At those distances, there could be one edge cloud hosting the traffic management computing for an entire city, Beltrop said. The software would run analysis of each intersection separately but on the same computing platform. Nokia learned this in part from trials of such a data center in Munich, where it achieved a highly reliable latency of 10ms to 20ms over an LTE network, he said.
Ericsson has looked at the same problem in a slightly different way but also concluded that edge computing would eventually be necessary.
Self-driving applications can get adequate latency without edge computing, up to a certain point, said Claes Herlitz, head of Global Automotive Services. But once the number of connected cars reaches a certain level -- possibly 100 million vehicles in the US -- automated traffic management will become such a big problem it will need to be broken up into smaller, local chunks, he said.
Instead of one central cloud-based platform modeling traffic for all intersections, servers near each intersection would monitor and analyze only the local traffic and direct AVs in that area. As far as latency is concerned, Ericsson has already achieved 15ms roundtrip latency for AV applications with LTE and doesn't see a need for anything lower than that, Herlitz said.
Edge computing for automotive is likely to begin in dense urban areas, running on servers shared with enterprise applications such as banking, said Maxime Flament CTO of the 5G Automotive Association (5GAA), an industry group supporting automotive uses of 5G.
There are, of course, several hurdles to overcome before edge computing can play an active role in autonomous driving at a large scale.
One area of concern is the sharing of edge computing infrastructure, which for cost reasons may be owned by one operator but used by several, Flament said. Also, edge computing may make handoffs between carriers at national borders more difficult. Instead of just maintaining a subscriber's signal, it will be necessary to maintain edge application performance for safety. While these problems may have been solved technically, there are still unresolved organizational and governance issues, Flament said.
Edge computing will also complicate the issue of coverage, said analyst Philip Marshall of Tolaga Research. To ensure ongoing services for moving cars, there may have to be both overlapping cells and redundant edge computing infrastructure. Making sure the application and the information are in the same place, and that the car is continuously served, will require a coordination scheme -- and all self-driving applications will need to be written to work with that scheme, he said.

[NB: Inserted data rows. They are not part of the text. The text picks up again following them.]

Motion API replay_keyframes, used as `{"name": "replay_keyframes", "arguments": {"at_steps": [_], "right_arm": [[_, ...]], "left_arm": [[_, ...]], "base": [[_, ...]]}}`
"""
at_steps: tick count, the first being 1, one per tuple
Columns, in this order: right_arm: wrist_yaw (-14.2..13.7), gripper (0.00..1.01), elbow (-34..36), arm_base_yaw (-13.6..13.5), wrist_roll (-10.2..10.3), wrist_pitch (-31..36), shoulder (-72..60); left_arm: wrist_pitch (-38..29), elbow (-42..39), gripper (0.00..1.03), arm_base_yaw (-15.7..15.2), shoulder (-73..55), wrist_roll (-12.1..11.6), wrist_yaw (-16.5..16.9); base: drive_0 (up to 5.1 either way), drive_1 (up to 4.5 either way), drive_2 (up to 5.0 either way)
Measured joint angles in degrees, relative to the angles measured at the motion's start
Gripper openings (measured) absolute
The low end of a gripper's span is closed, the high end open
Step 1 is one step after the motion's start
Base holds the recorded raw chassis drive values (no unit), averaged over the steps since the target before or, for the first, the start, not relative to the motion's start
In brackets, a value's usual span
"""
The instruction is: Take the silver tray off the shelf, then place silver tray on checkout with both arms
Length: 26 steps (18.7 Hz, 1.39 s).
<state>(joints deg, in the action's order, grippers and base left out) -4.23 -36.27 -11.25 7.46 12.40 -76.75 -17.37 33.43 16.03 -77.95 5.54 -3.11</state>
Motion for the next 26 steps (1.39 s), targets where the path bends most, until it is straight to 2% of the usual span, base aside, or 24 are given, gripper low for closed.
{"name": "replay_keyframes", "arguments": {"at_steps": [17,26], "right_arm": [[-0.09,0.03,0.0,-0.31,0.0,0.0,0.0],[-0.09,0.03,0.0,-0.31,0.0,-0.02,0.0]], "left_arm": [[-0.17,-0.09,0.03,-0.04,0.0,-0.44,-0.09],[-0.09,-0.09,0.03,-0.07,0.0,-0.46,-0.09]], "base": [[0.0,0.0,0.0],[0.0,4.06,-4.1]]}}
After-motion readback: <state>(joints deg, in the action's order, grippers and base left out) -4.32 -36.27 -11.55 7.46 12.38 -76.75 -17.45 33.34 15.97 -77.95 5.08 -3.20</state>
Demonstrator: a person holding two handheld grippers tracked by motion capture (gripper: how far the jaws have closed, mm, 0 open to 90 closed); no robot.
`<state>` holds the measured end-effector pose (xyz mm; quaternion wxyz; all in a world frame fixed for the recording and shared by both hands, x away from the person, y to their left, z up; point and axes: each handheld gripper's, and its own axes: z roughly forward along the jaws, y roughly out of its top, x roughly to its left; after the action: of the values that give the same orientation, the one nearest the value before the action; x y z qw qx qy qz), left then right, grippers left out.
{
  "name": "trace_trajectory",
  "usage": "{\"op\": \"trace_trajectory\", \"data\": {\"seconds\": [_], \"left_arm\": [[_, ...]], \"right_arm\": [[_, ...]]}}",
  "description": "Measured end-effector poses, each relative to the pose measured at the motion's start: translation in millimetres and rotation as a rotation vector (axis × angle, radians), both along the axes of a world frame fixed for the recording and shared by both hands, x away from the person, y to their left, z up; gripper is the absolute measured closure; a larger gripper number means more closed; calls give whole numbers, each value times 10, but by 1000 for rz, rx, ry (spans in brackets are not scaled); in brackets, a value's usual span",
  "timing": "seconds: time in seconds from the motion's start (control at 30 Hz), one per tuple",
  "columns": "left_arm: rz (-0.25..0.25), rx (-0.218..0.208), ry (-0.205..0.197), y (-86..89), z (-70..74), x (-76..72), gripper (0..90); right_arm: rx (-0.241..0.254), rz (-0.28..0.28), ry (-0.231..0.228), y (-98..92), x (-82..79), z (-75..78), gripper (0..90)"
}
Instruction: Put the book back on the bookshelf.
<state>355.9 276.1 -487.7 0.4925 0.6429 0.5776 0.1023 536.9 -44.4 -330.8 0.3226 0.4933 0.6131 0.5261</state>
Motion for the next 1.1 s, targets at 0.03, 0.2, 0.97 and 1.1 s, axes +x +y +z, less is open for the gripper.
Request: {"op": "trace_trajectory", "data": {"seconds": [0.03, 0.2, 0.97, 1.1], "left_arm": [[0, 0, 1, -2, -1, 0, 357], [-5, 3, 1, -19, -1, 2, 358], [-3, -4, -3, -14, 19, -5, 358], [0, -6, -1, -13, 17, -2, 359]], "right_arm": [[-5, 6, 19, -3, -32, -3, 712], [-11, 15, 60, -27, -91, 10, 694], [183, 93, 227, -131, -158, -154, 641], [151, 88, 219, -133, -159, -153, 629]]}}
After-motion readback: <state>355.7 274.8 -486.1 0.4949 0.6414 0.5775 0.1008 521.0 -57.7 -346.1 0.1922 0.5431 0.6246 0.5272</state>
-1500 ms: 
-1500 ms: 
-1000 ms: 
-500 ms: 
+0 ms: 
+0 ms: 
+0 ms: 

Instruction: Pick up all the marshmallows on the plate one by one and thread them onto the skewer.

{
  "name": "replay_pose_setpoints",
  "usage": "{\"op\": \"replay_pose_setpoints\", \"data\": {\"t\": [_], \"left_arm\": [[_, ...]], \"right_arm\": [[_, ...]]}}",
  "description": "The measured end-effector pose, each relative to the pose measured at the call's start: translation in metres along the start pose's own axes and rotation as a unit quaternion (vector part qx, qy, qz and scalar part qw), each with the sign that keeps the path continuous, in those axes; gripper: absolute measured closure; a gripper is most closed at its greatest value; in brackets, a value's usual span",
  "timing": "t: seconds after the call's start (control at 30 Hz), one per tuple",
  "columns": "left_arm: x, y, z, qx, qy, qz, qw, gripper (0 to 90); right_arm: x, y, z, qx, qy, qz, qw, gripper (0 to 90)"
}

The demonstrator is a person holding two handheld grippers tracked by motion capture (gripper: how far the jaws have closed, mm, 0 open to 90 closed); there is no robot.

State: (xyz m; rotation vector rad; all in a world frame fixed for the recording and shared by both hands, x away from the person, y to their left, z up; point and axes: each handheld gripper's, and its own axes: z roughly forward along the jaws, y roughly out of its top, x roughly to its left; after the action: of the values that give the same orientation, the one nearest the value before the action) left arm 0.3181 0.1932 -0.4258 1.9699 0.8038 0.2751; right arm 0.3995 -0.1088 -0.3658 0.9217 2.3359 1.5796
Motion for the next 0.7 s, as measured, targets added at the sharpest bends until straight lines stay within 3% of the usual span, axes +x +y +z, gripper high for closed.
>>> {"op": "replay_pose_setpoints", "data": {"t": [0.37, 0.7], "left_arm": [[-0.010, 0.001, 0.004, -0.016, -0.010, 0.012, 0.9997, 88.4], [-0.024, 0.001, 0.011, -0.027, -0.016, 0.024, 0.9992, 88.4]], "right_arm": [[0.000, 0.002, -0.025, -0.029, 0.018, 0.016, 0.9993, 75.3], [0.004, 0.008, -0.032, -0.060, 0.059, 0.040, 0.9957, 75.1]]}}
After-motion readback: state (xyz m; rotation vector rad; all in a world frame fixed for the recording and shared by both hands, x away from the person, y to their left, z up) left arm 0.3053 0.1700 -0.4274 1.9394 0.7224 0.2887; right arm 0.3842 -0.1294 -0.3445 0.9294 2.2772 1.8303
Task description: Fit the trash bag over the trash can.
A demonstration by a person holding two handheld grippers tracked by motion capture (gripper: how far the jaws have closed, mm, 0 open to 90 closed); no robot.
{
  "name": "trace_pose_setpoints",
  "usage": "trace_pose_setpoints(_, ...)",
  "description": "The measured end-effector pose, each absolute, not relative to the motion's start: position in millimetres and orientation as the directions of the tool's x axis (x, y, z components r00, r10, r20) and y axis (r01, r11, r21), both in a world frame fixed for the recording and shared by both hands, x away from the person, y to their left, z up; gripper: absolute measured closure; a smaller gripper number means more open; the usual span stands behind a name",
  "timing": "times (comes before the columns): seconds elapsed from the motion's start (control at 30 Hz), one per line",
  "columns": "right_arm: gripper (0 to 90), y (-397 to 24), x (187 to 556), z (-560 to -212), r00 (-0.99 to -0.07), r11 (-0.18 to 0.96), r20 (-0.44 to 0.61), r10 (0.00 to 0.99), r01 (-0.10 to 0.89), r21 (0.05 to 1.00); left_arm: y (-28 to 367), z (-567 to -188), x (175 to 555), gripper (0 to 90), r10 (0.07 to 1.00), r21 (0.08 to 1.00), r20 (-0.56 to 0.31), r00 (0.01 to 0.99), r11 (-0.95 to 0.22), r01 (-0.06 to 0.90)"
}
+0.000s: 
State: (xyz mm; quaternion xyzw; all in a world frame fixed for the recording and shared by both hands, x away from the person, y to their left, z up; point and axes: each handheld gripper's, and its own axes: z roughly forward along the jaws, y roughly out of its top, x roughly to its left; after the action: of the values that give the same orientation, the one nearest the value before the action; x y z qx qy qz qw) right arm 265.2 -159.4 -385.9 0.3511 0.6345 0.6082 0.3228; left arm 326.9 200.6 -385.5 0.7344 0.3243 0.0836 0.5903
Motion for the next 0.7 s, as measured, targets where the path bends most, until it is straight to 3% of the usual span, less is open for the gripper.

"The orchestration is a challenge we haven't solved yet at this level of performance and at scale," Marshall said.
Given these hurdles, edge computing for AV applications probably won't be built out until 2024 or 2025, he said. However, that timing matches common expectations for when fully baked 5G infrastructure for autonomous driving will come online. And as self-driving cars themselves emerge slowly through tests and trials, they might take at least that long to hit the road in significant numbers.